Magnetic properties arise due to the presence of unpaired electrons. Across the periodic table, molecules that contain transition metals and lanthanide ions are most effective at hosting those unpaired electrons, as exemplified by the rich field of coordination chemistry. Metal-free, organic molecules, on the other hand, generally dedicate electrons to form chemical bonds rendering the molecules non-magnetic. Thus, general ways to introduce and control unpaired electrons (radicals) in organic molecules are still an open scientific challenge. However, the prospect of organic radicals offers an exciting toolset with innovative applications that range from spintronics to medicinal chemistry.

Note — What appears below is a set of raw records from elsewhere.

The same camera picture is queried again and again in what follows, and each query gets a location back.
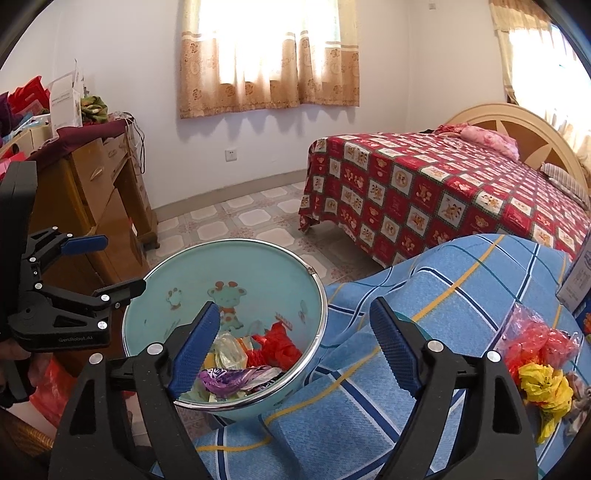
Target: drawer handle
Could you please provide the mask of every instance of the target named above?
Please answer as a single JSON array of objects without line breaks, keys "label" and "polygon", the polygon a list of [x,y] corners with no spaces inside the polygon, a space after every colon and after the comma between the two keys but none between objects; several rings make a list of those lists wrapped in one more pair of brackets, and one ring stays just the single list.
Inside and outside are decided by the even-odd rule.
[{"label": "drawer handle", "polygon": [[105,171],[104,167],[98,167],[90,176],[90,181],[93,181],[95,178],[101,176],[104,171]]}]

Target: curtain
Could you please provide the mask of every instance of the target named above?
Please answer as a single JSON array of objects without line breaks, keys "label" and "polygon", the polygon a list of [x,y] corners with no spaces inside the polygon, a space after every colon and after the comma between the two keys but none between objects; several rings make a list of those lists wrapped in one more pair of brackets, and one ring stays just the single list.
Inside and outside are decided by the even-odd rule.
[{"label": "curtain", "polygon": [[355,0],[184,0],[181,118],[359,106]]},{"label": "curtain", "polygon": [[591,186],[591,80],[550,17],[532,0],[490,0],[511,103],[544,118],[577,155]]}]

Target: finger
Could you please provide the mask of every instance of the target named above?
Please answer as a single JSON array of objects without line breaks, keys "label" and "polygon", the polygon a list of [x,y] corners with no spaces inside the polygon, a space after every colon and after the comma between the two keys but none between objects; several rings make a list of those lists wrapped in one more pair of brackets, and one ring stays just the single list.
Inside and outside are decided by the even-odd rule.
[{"label": "finger", "polygon": [[0,343],[0,360],[26,360],[31,354],[10,338]]},{"label": "finger", "polygon": [[45,371],[47,370],[47,367],[49,367],[50,361],[50,353],[36,353],[33,355],[28,373],[29,382],[33,387],[36,387],[45,375]]}]

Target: headboard
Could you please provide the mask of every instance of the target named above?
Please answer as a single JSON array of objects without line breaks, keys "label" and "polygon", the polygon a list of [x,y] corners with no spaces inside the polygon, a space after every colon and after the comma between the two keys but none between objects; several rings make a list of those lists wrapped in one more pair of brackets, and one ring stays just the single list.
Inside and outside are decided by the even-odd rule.
[{"label": "headboard", "polygon": [[566,140],[545,120],[523,107],[486,103],[460,112],[447,123],[467,123],[509,135],[517,140],[519,157],[526,165],[538,170],[543,162],[553,163],[587,189],[583,167]]}]

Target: red checkered bedspread
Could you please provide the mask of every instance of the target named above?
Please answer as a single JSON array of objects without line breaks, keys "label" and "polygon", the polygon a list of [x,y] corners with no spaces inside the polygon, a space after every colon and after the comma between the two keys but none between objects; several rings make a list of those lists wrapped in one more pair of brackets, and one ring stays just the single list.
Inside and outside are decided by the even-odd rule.
[{"label": "red checkered bedspread", "polygon": [[300,228],[337,223],[384,266],[458,236],[510,233],[579,250],[585,212],[536,171],[431,134],[321,138],[310,147]]}]

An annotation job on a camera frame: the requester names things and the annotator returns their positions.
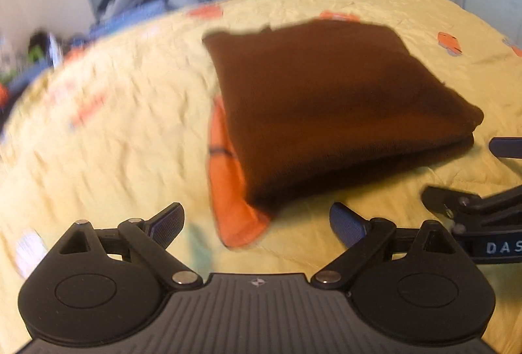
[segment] folded clothing
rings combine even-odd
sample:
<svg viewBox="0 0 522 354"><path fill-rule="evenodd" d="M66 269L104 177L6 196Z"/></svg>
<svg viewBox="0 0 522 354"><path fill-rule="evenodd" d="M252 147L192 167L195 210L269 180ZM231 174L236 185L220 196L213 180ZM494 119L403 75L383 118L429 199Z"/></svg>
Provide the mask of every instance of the folded clothing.
<svg viewBox="0 0 522 354"><path fill-rule="evenodd" d="M462 154L484 119L388 27L318 20L204 44L255 206Z"/></svg>

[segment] folded brown cloth
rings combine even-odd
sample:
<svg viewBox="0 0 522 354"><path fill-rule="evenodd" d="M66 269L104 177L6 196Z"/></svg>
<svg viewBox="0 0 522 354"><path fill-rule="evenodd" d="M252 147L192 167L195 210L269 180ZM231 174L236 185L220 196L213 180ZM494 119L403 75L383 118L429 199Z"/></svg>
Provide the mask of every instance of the folded brown cloth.
<svg viewBox="0 0 522 354"><path fill-rule="evenodd" d="M314 21L204 44L255 206L449 159L484 118L388 27Z"/></svg>

In this project, the candidate will employ computational chemistry methods to characterise a novel approach to biradical formation in a series of biologically active organic molecules. Among them, several anticancer and antiviral drugs, as well as light-emitting chromophores, will be investigated. Particularly, the candidate will acquire knowledge on

• Density Functional Theory (DFT) calculations, to characterise potential energy surfaces. This will involve geometry optimisations and calculation of normal modes.
• Multiconfigurational methods (MCSCF), to accurately describe the stabilisation of biradical states and estimate exchange coupling constants.
• Quantum chemistry packages such as OpenMolcas, Gaussian and/or Orca, as well as High Performing Computing (HPC) structures, where the calculations will be run.
• Coding in Python, as an effective way to treat, organise and visualise data.
• Magnetic modelling (optional). The investigated molecules are being characterised by EPR spectroscopy and SQUID magnetometry. The candidate can employ model spin Hamiltonian approaches to simulate and fit the data.

The candidate is expected to have a good knowledge of organic chemistry, quantum mechanics and electronic structure theory of molecules.